The therapeutic agents of interest in the context of this invention may be any agent whose site of action is the liver, for example anti-cancer, antiparasitic, lipid-lowering or anti-diabetic drugs, or else therapeutic agents used in the metabolic diseases. By action site at the level of the liver according to the invention is meant that the therapeutic molecule has its activity in the liver. Anti-cancer agents used to treat liver cancer include, for example, 5-fluorouracil derivatives (5-FU), Mitomycins, Sorafenib. Examples of oral hypoglycemic agents acting on the liver include biguanide derivatives (metformin, Glucophage ®) or alpha-glucosidase inhibitors. Among the lipid-lowering agents acting at the level of the liver, there may be mentioned, for example, fibrates or statures. In the present invention, statins are more particularly described as a therapeutic agent. This should not, however, reduce the scope of the prodrugs described in the present invention. Statins are a class of lipid-lowering drugs used to lower cholesterol levels in people with cardiovascular risk. Statins exert their lipid-lowering effects through the inhibition, at the level of the liver, of the key enzyme of cholesterol synthesis, 3-hydroxy-3-methylglutaryl-coenzyme A reductase (HMG CoA reductase). This effect is dose-dependent.

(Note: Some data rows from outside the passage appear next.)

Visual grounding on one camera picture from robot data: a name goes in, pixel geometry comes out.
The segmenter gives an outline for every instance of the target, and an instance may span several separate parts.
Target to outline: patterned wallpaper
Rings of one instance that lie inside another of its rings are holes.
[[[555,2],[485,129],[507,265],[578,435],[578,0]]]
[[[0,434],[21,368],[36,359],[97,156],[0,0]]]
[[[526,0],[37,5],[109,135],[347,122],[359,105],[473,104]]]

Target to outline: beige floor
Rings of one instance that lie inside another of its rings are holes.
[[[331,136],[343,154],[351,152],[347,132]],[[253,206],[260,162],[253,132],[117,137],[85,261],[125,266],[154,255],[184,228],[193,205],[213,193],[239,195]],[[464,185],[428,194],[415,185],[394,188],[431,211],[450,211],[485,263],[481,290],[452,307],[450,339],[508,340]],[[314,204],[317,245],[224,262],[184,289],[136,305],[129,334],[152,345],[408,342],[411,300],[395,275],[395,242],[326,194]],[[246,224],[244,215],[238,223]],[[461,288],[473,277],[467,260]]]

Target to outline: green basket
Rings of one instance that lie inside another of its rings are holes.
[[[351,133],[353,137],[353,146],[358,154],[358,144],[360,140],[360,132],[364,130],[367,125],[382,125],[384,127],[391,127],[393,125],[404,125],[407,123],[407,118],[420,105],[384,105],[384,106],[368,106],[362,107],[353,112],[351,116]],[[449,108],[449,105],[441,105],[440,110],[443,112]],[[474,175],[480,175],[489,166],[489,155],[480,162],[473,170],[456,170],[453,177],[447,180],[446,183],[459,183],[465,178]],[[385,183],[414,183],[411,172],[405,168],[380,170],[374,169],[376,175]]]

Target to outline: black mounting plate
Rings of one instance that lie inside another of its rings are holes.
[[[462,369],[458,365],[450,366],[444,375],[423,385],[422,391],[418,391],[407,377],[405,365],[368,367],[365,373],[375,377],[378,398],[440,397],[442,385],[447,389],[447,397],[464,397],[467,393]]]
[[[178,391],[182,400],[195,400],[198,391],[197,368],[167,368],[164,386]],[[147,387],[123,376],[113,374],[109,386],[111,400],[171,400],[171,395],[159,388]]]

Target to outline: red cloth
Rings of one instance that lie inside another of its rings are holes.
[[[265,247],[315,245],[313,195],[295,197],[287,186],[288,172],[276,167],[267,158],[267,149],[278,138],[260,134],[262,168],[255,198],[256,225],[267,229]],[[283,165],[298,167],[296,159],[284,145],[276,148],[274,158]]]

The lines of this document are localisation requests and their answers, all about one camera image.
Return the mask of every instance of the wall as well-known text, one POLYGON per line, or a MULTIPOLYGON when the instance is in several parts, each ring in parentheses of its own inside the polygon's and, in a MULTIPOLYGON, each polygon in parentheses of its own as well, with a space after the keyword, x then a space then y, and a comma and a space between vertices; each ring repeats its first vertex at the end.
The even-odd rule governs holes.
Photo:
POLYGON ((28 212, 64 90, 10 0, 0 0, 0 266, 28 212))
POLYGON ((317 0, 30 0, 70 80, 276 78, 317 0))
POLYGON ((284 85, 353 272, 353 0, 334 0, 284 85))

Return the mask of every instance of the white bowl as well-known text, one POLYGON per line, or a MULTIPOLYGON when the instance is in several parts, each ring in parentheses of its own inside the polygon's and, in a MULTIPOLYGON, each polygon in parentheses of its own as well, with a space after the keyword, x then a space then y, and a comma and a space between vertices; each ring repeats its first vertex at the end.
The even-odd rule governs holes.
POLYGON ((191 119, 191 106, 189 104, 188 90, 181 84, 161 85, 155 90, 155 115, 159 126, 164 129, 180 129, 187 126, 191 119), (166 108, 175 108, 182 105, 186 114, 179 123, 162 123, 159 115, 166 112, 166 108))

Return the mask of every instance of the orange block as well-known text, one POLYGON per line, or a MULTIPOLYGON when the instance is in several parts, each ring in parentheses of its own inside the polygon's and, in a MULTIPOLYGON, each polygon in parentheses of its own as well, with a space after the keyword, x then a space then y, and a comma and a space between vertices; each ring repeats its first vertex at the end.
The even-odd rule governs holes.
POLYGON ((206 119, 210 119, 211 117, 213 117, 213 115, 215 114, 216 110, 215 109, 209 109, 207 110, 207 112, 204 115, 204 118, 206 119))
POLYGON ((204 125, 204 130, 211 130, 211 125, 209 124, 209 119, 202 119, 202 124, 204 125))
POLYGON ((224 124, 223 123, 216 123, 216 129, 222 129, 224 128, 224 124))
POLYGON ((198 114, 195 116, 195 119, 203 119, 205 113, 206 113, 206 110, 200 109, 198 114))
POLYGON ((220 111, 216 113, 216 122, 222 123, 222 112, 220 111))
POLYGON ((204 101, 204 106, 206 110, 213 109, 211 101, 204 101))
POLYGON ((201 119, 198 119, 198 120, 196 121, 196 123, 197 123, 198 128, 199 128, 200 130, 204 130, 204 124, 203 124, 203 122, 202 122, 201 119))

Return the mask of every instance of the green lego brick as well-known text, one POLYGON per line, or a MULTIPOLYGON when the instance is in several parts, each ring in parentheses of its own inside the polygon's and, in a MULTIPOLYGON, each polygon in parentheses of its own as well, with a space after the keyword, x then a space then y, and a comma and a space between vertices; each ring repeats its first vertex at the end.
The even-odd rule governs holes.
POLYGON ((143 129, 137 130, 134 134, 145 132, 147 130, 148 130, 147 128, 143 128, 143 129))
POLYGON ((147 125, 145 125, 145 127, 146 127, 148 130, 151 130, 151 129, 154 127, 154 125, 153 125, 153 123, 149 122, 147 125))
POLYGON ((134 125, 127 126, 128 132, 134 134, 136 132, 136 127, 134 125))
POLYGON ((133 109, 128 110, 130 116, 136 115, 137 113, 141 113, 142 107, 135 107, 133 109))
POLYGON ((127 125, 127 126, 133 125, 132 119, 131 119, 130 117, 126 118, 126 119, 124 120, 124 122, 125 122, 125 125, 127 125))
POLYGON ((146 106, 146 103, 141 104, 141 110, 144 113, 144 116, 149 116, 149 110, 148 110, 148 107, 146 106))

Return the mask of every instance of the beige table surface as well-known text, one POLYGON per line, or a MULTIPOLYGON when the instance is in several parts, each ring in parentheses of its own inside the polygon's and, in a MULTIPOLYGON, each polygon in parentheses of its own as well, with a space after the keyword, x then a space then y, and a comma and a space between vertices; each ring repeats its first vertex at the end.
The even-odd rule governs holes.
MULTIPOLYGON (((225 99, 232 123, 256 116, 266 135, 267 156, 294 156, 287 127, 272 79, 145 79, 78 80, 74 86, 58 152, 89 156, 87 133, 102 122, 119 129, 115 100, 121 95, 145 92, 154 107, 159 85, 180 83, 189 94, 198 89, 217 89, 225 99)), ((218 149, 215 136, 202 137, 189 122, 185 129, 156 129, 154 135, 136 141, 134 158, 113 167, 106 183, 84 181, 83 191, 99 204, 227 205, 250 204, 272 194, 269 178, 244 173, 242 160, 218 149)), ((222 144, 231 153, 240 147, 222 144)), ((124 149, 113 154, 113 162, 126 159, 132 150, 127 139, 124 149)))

The known statins are in particular fluvastatin ((6E) -7- [3- (4-fluorophenyl) -1- (propan-2-yl) -1H-indol-2-yl] -3,5-dihydroxyhept-6 acid. -enoic), pravastatin or (3R, 5R) -3,5 = dihydroxy-7 - ((1R, 2S, 6S, 8R, 8aR) -6-hydroxy-2-methyl-8 - {[2S] acid) 2-methylbutanoyl] oxy} -1,2,6,7,8,8a-hexahydronaphthalen-1-yl) heptanoic acid, ator-vastatin or (3R, 5R) -7- [2- (4-fluorophenyl) ) -3-phenyl-4- (phenyl carbamoyl) -5- (propan-2-yl) -1H-pyrrol-1-yl] -3,5-dihydroxyheptanoic acid, rosuvastatin or acid 7- {4- (4- Fluorophenyl) -6-isopropyl-2- [methyl (methylsulfonyl) amino] pyrimidin-5-yl} -3,5-dihydroxyhept-6-enoic acid, cerivastatin or 7- (4- (4-fluorophenyl) -5- (methoxymethyl) -2,6-bis (1-methylethyl) -3-pyridinyl) -3,5-dihydroxy- (S- (R *, S * - (E))) 6-heptanoic acid, and pitivastatin or acid (3R, 5S, 6E) -7- [2-Cyclopropyl-4- (4-fluorophenyl) quinolin-3-yl] -3,5-dihydroxyhept-6-enoic. It is recognized that statins are effective in decreasing cholesterol levels in the blood and in reducing the risk of occurrence or recurrence of diseases resulting from narrowing or occlusion of arteries. Statins are rapidly absorbed intestinal tract, then enter the liver by passive diffusion or through liver transporters. They exert their hypolipidemic effect and are then rapidly metabolized and excreted via the bile. For this reason, the bioavailability of statins is reduced, it is dependent dose up to a certain level and at high doses, when there is saturation of hepatic metabolism, circulating levels of statins can increase considerably causing many adverse effects.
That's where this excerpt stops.